Exercise aim:
Your output should be the lines below from the one holding "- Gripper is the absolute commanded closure" through the one holding "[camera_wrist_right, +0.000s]", transcribed exactly, with no pictures.
· · · · · · ·
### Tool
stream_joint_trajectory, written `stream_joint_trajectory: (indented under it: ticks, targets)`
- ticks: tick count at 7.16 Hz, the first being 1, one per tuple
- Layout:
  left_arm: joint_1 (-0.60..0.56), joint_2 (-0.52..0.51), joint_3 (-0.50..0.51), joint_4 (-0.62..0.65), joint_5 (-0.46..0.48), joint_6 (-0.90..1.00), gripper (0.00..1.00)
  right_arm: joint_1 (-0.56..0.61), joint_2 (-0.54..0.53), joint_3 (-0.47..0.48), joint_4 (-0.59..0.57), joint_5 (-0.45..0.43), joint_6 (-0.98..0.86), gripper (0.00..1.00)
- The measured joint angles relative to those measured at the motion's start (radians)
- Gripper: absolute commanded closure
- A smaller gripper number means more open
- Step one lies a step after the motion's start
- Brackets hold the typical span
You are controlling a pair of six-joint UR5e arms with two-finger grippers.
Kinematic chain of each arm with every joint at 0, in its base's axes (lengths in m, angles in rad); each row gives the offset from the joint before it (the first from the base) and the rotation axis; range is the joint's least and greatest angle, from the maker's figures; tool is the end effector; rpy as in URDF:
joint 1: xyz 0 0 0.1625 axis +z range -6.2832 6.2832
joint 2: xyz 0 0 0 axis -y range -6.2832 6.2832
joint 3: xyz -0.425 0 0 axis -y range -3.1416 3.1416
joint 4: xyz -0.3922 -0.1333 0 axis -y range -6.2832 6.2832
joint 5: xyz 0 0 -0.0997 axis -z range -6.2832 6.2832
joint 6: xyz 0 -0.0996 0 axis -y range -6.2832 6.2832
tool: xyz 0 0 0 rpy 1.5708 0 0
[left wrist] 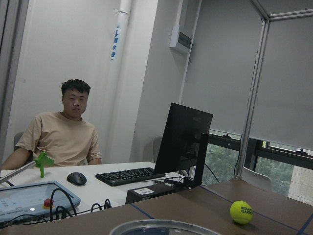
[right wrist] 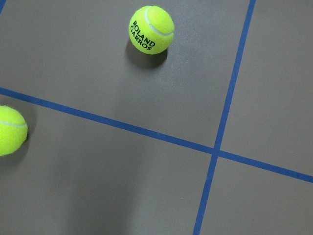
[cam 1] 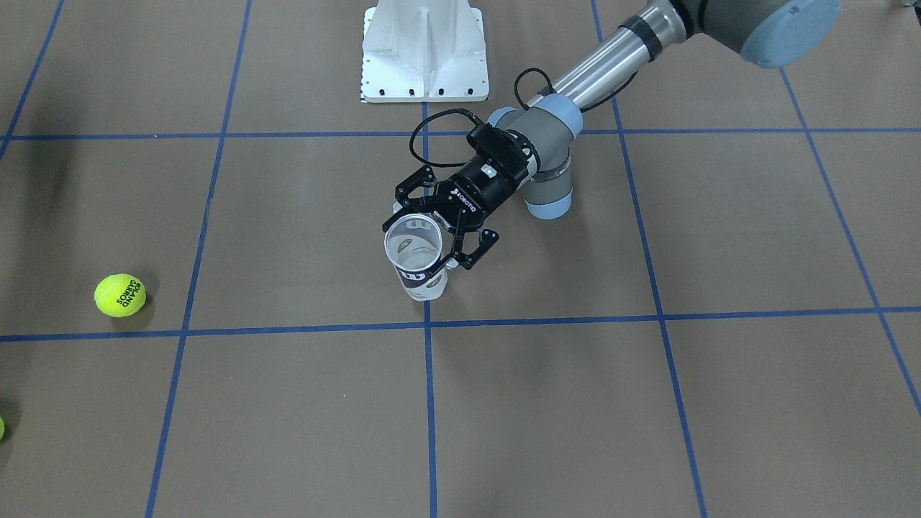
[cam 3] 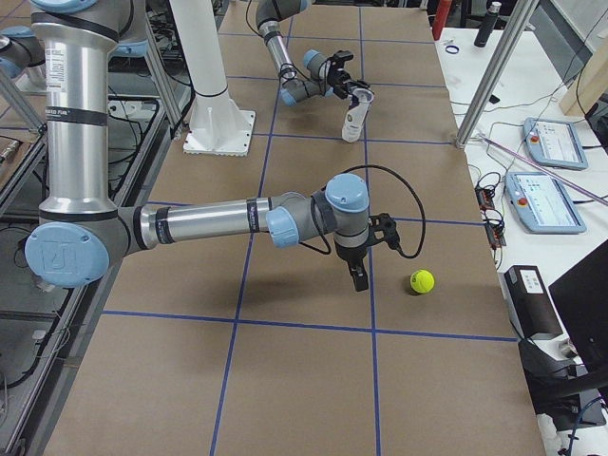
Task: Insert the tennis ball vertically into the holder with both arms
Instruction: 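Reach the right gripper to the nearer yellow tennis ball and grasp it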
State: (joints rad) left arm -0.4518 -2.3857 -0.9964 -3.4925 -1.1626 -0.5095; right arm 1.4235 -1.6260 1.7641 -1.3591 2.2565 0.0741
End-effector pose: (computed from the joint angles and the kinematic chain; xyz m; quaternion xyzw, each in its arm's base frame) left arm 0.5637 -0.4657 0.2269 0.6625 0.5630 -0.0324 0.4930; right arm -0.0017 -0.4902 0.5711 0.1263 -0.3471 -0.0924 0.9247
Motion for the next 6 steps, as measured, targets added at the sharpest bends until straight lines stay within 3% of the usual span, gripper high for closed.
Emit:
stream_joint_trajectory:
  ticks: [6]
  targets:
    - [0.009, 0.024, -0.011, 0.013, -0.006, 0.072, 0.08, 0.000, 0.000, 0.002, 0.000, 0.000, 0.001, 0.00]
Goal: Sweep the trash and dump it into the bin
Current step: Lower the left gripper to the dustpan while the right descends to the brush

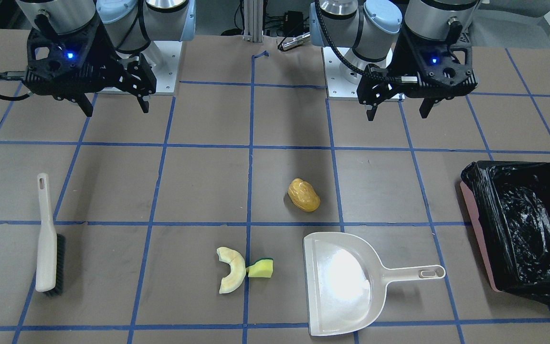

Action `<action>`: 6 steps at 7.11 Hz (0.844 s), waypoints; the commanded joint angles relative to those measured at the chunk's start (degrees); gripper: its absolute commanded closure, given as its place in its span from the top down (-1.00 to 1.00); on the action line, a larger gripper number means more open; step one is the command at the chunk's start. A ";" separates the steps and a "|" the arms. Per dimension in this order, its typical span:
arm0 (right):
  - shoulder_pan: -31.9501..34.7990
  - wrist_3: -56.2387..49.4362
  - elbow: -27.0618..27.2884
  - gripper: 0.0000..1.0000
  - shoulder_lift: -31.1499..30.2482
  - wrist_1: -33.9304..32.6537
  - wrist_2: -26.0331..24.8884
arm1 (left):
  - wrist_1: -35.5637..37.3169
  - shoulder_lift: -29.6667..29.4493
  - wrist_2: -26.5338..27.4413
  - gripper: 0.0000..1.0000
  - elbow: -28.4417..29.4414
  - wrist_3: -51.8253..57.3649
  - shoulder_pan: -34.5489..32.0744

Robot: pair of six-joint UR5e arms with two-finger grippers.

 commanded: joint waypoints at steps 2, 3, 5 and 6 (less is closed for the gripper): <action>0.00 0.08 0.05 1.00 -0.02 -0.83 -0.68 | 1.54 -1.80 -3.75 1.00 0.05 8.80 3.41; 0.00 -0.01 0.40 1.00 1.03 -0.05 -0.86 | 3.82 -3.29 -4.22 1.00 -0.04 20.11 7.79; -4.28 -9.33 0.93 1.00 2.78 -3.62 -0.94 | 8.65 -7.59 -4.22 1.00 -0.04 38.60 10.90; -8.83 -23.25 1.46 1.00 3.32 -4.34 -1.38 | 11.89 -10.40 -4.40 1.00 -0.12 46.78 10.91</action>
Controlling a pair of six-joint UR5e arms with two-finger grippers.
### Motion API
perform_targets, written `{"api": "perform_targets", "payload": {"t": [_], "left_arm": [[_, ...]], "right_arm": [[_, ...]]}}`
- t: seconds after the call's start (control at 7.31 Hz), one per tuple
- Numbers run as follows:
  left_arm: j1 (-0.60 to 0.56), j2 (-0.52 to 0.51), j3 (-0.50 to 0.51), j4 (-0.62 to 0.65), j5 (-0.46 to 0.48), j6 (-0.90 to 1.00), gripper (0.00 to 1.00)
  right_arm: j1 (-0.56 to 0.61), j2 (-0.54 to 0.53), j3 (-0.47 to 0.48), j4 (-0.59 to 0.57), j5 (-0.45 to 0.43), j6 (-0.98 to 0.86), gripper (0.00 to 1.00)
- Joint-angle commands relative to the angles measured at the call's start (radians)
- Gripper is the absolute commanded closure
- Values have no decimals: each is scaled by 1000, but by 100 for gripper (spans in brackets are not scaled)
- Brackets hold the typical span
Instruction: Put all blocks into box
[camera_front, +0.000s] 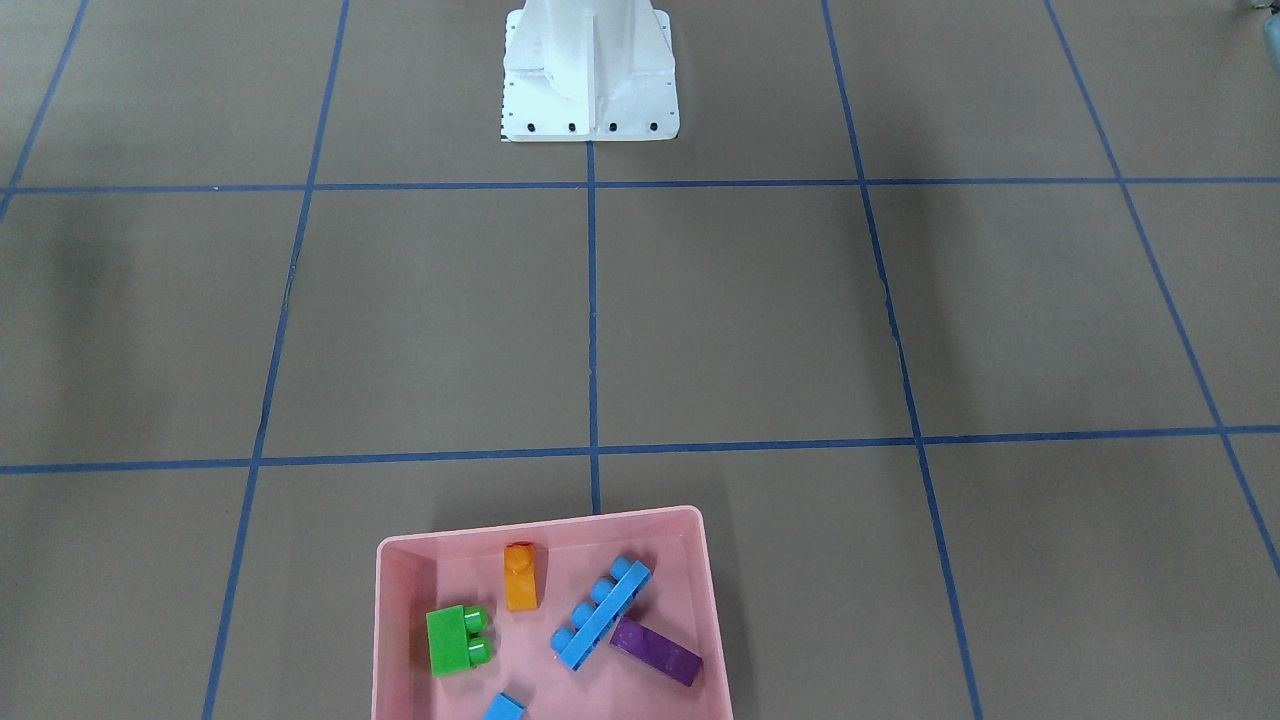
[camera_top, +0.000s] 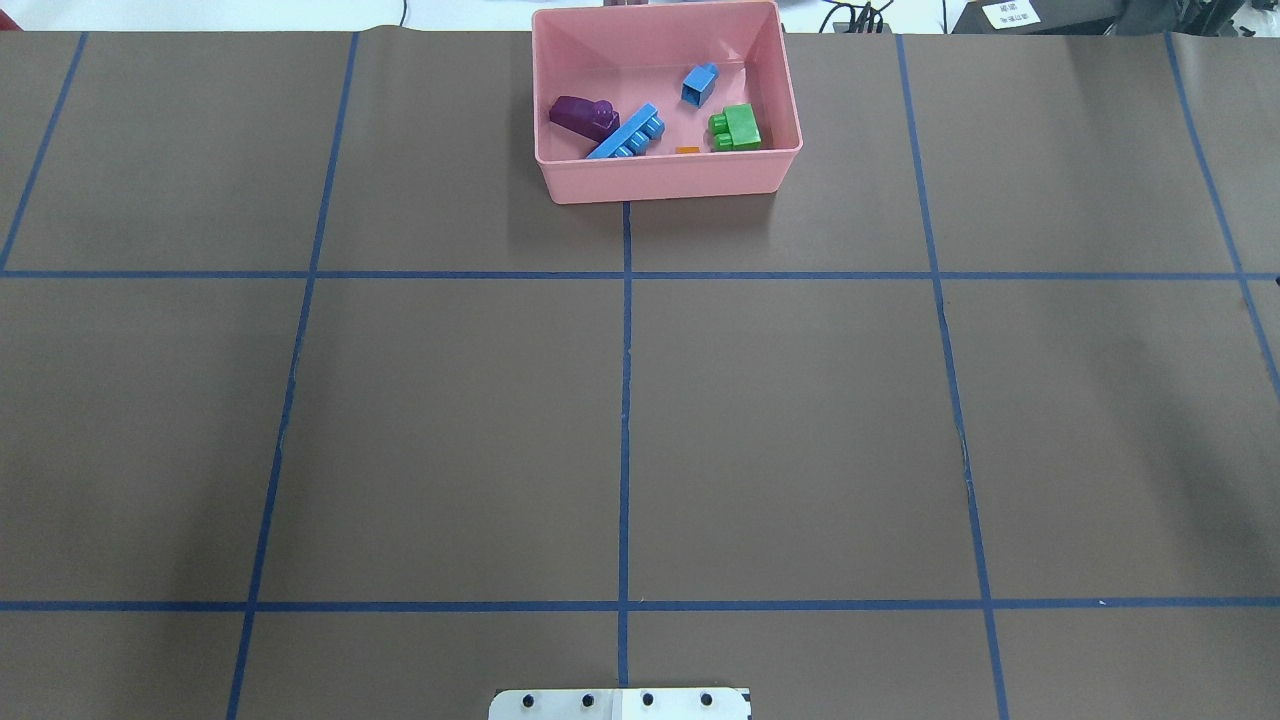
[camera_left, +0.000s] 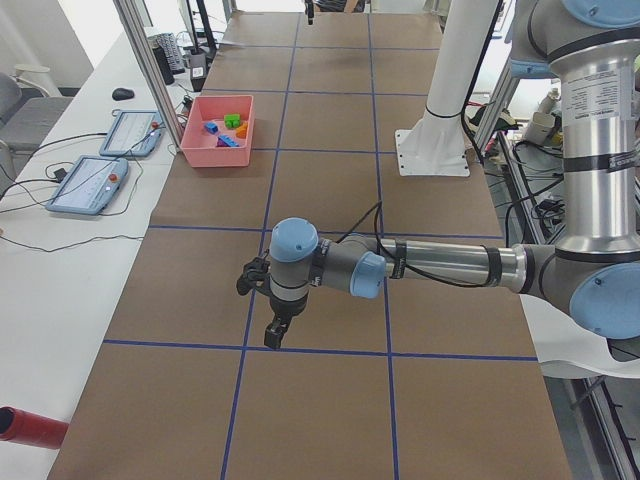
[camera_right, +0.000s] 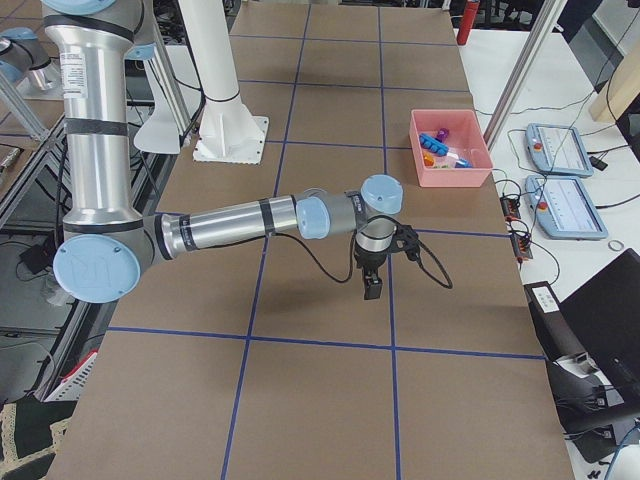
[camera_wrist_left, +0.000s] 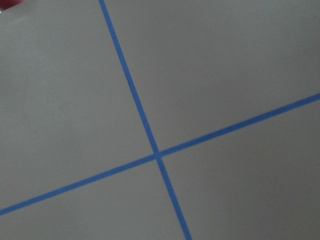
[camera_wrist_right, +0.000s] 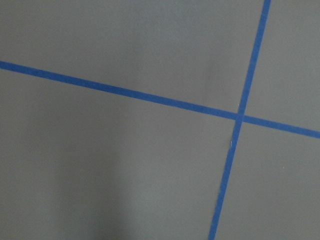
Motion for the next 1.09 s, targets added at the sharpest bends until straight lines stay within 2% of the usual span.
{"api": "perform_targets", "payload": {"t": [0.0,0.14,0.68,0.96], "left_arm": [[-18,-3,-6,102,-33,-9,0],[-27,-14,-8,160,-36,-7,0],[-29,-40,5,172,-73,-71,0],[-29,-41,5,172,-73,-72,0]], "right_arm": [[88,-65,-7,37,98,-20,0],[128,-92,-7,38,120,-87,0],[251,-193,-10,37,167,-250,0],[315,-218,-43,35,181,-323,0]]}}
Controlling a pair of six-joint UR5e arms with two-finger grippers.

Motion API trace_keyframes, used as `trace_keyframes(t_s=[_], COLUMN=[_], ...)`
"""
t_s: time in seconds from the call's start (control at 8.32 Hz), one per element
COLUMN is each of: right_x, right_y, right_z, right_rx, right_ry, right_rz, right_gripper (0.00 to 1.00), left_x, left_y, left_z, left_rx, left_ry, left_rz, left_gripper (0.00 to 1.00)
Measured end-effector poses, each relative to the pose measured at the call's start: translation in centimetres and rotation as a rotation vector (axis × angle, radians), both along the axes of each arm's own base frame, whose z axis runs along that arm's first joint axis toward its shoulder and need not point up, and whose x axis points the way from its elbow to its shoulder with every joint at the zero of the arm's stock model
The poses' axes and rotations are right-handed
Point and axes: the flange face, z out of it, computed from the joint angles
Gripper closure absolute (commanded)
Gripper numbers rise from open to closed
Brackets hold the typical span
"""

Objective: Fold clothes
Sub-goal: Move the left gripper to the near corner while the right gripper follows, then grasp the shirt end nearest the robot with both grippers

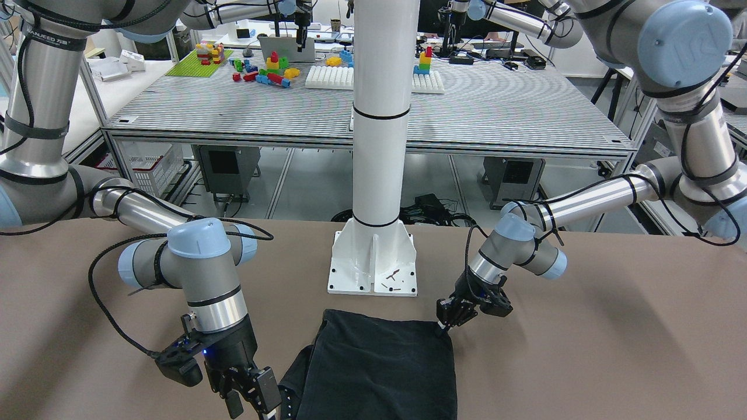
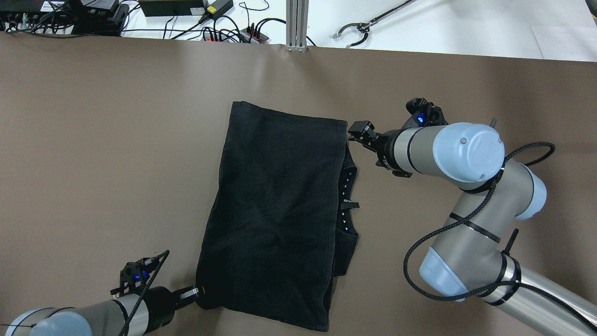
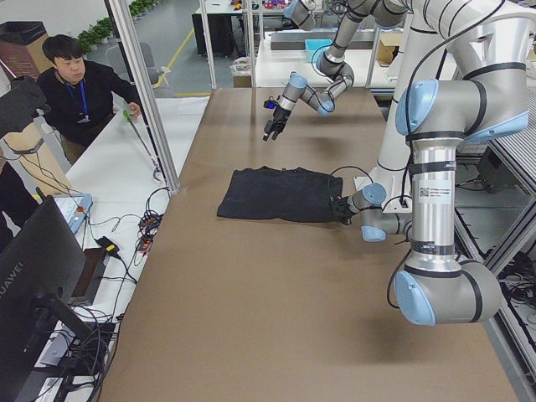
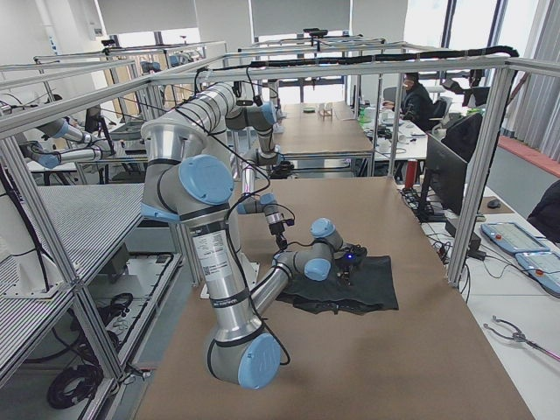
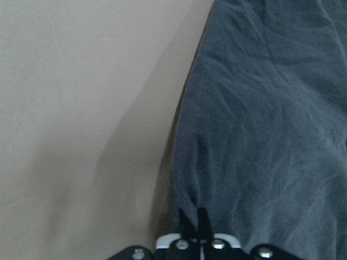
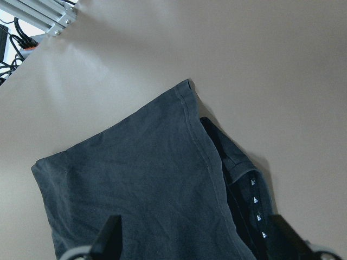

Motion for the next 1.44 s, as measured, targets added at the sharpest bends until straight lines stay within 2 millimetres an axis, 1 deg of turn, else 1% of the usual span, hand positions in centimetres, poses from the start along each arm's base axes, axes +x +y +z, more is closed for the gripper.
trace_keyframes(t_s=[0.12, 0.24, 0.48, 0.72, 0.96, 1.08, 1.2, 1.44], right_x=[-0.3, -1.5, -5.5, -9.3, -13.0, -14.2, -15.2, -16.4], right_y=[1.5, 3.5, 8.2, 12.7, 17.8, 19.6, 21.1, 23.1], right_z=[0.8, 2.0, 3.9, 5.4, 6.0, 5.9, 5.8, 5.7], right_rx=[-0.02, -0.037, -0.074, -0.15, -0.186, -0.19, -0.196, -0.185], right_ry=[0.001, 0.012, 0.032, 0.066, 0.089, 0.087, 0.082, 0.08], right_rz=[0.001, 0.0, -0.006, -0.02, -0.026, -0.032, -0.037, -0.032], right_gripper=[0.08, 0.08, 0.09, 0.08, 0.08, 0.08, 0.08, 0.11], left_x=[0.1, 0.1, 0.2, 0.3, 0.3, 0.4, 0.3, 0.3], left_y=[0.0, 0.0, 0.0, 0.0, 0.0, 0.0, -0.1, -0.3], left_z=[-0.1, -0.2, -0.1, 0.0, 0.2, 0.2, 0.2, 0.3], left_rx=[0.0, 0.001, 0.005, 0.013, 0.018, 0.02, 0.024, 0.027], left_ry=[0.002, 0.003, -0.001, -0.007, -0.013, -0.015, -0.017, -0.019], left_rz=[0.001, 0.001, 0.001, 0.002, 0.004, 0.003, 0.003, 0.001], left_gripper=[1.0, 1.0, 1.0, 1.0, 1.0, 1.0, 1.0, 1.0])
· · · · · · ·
Task solution:
- Gripper is the absolute commanded closure
- Values have no decimals: each is scaled by 1000, but by 100 for gripper (spans in brackets are not scaled)
- Brackets hold the typical span
Instruction: Put all blocks into box
[camera_front, +0.000s] 
[camera_top, +0.000s] 
[camera_left, +0.000s] 
[camera_right, +0.000s] 
[camera_wrist_left, +0.000s] 
[camera_wrist_right, +0.000s] 

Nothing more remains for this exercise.